++++ STORED DATA ++++
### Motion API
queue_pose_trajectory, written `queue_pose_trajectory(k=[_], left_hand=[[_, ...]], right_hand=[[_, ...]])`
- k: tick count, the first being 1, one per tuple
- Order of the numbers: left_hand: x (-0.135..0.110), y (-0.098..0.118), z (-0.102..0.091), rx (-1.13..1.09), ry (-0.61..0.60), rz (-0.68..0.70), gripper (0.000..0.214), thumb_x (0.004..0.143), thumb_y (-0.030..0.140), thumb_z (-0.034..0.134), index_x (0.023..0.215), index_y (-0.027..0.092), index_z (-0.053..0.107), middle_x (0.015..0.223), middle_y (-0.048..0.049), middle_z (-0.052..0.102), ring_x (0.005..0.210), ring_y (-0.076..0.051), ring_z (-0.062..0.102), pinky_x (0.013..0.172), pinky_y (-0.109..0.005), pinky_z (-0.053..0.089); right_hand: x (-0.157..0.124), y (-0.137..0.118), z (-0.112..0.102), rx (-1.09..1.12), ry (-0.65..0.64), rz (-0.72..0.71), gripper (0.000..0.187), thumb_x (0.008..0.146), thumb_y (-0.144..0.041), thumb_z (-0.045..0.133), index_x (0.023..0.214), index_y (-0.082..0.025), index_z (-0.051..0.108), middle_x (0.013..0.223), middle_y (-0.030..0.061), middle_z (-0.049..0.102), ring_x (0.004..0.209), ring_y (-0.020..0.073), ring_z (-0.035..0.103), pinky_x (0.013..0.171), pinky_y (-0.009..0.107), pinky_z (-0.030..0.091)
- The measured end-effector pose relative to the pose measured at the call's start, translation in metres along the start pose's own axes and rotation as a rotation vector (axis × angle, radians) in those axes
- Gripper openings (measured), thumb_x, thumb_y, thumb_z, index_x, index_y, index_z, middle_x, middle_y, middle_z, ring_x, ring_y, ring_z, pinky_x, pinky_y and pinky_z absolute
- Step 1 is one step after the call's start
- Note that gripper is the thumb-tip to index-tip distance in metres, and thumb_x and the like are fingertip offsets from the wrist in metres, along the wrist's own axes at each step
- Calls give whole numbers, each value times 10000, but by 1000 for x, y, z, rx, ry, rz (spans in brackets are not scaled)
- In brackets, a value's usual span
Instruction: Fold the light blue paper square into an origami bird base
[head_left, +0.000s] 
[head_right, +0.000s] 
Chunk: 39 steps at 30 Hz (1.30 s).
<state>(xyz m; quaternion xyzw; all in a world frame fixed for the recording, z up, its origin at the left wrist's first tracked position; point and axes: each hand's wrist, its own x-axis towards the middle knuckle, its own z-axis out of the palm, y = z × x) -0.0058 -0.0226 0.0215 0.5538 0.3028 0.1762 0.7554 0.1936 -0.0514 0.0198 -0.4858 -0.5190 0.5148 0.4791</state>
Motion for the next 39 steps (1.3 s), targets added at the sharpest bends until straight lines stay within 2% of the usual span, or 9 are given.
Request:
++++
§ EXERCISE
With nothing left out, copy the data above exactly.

§ RESULT
### Motion API
queue_pose_trajectory, written `queue_pose_trajectory(k=[_], left_hand=[[_, ...]], right_hand=[[_, ...]])`
- k: tick count, the first being 1, one per tuple
- Order of the numbers: left_hand: x (-0.135..0.110), y (-0.098..0.118), z (-0.102..0.091), rx (-1.13..1.09), ry (-0.61..0.60), rz (-0.68..0.70), gripper (0.000..0.214), thumb_x (0.004..0.143), thumb_y (-0.030..0.140), thumb_z (-0.034..0.134), index_x (0.023..0.215), index_y (-0.027..0.092), index_z (-0.053..0.107), middle_x (0.015..0.223), middle_y (-0.048..0.049), middle_z (-0.052..0.102), ring_x (0.005..0.210), ring_y (-0.076..0.051), ring_z (-0.062..0.102), pinky_x (0.013..0.172), pinky_y (-0.109..0.005), pinky_z (-0.053..0.089); right_hand: x (-0.157..0.124), y (-0.137..0.118), z (-0.112..0.102), rx (-1.09..1.12), ry (-0.65..0.64), rz (-0.72..0.71), gripper (0.000..0.187), thumb_x (0.008..0.146), thumb_y (-0.144..0.041), thumb_z (-0.045..0.133), index_x (0.023..0.214), index_y (-0.082..0.025), index_z (-0.051..0.108), middle_x (0.013..0.223), middle_y (-0.030..0.061), middle_z (-0.049..0.102), ring_x (0.004..0.209), ring_y (-0.020..0.073), ring_z (-0.035..0.103), pinky_x (0.013..0.171), pinky_y (-0.009..0.107), pinky_z (-0.030..0.091)
- The measured end-effector pose relative to the pose measured at the call's start, translation in metres along the start pose's own axes and rotation as a rotation vector (axis × angle, radians) in those axes
- Gripper openings (measured), thumb_x, thumb_y, thumb_z, index_x, index_y, index_z, middle_x, middle_y, middle_z, ring_x, ring_y, ring_z, pinky_x, pinky_y and pinky_z absolute
- Step 1 is one step after the call's start
- Note that gripper is the thumb-tip to index-tip distance in metres, and thumb_x and the like are fingertip offsets from the wrist in metres, along the wrist's own axes at each step
- Calls give whole numbers, each value times 10000, but by 1000 for x, y, z, rx, ry, rz (spans in brackets are not scaled)
- In brackets, a value's usual span
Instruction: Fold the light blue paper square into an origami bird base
[head_left, +0.000s] 
[head_right, +0.000s] 
Chunk: 39 steps at 30 Hz (1.30 s).
<state>(xyz m; quaternion xyzw; all in a world frame fixed for the recording, z up, its origin at the left wrist's first tracked position; point and axes: each hand's wrist, its own x-axis towards the middle knuckle, its own z-axis out of the palm, y = z × x) -0.0058 -0.0226 0.0215 0.5538 0.3028 0.1762 0.7554 0.1936 -0.0514 0.0198 -0.4858 -0.5190 0.5148 0.4791</state>
Motion for the next 39 steps (1.3 s), targets added at the sharpest bends until straight lines stay within 2% of the usual span, or 9 are given.
Request:

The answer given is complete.